# What you have to do:
Word for word, transcribe the data below from the line with "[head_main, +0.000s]" to the line with "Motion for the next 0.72", keeping both of those lines.

━━━ Information provided

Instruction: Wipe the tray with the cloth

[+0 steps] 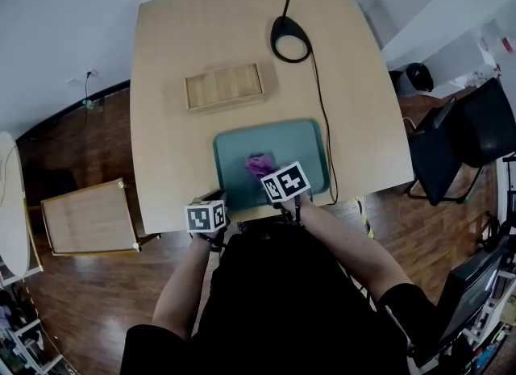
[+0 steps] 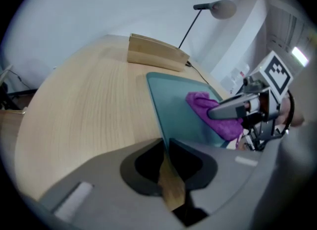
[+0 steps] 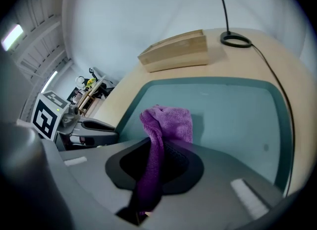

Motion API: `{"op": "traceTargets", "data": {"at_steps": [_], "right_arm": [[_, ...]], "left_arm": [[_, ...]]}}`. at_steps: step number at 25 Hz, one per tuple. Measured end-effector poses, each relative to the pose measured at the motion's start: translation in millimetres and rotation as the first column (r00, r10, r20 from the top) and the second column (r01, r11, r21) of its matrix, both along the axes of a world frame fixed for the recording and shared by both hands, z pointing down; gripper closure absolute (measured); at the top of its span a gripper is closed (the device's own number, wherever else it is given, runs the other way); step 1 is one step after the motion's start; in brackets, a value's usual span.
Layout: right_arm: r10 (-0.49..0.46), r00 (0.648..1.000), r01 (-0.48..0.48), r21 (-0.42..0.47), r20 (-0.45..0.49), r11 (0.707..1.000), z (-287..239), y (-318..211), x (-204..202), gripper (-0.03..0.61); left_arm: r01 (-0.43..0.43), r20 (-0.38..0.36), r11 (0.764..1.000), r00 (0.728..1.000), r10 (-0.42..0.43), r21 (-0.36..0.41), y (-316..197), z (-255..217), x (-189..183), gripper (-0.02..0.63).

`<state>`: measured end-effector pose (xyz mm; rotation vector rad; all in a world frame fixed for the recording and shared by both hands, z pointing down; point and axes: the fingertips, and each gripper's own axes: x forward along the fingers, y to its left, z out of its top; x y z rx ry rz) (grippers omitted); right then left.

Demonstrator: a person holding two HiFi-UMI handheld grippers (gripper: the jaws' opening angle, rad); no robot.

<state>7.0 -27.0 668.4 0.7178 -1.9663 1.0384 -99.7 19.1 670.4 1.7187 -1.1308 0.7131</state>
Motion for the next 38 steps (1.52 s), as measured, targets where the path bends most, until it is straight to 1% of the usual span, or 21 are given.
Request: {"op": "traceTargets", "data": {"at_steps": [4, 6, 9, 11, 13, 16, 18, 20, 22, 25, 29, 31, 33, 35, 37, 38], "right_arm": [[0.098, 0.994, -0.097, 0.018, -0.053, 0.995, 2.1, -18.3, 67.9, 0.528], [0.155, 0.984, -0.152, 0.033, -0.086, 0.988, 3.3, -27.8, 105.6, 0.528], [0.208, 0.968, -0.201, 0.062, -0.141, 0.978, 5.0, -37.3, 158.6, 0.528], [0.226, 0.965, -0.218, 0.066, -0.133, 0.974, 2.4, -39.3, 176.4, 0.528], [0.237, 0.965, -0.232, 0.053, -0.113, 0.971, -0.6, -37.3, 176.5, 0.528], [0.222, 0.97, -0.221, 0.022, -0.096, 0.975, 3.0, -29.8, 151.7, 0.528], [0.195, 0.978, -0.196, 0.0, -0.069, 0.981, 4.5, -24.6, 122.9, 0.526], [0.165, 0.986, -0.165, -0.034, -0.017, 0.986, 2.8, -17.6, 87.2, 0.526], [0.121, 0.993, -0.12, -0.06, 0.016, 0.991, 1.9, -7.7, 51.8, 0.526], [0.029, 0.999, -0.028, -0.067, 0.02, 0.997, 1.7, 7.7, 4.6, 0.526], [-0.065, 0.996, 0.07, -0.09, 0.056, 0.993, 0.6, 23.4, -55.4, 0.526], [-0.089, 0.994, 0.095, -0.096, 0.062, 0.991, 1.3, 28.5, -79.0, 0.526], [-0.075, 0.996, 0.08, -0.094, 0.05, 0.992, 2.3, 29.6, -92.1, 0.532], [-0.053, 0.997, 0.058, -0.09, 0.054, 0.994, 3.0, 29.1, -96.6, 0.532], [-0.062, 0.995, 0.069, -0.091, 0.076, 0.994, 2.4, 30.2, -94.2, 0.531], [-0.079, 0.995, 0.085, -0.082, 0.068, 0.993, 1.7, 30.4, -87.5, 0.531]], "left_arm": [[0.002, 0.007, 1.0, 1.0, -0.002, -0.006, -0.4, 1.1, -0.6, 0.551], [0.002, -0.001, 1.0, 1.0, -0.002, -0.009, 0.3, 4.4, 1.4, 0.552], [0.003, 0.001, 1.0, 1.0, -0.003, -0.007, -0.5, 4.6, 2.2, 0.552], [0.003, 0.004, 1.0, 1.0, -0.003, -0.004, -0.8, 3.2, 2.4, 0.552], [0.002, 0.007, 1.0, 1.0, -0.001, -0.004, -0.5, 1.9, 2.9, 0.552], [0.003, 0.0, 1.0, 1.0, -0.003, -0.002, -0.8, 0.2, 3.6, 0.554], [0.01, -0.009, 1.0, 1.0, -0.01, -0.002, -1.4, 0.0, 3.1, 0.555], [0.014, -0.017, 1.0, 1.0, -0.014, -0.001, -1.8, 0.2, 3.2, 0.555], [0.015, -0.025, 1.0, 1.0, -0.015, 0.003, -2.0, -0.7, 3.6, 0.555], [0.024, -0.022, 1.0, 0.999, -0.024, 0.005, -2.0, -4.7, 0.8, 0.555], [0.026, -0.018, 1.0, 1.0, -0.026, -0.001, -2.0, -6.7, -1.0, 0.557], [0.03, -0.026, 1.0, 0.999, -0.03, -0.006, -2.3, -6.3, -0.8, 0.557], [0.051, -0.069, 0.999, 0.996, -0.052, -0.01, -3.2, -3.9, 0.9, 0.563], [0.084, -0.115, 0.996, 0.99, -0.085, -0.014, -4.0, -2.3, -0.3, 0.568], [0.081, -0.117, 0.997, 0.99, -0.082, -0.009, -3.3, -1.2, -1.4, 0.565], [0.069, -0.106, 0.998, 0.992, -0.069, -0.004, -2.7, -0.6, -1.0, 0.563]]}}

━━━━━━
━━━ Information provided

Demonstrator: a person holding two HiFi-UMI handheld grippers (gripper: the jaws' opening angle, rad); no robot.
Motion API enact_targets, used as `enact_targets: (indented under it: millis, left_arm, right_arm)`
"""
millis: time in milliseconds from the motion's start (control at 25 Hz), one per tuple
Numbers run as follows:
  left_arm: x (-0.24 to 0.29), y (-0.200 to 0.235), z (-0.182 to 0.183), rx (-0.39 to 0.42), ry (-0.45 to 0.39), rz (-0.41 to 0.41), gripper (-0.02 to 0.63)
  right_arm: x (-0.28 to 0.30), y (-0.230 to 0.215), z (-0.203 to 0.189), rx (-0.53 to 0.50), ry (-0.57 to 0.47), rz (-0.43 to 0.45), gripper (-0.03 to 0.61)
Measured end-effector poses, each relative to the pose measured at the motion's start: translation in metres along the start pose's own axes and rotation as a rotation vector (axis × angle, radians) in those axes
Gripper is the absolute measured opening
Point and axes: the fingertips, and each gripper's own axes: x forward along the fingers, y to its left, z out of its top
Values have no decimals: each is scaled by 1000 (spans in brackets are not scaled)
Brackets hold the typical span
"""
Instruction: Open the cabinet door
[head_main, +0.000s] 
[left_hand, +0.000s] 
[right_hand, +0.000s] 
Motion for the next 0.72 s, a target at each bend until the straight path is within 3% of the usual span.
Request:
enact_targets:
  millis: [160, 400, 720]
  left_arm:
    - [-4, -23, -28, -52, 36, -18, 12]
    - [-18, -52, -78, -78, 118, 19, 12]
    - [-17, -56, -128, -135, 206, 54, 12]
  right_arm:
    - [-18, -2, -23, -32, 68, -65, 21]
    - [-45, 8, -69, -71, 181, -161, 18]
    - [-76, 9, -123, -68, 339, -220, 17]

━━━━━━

# Response for this exercise:
[head_main, +0.000s] 
[left_hand, +0.000s] 
[right_hand, +0.000s] 
Motion for the next 0.72 s, a target at each bend until the straight path is within 3% of the usual span.

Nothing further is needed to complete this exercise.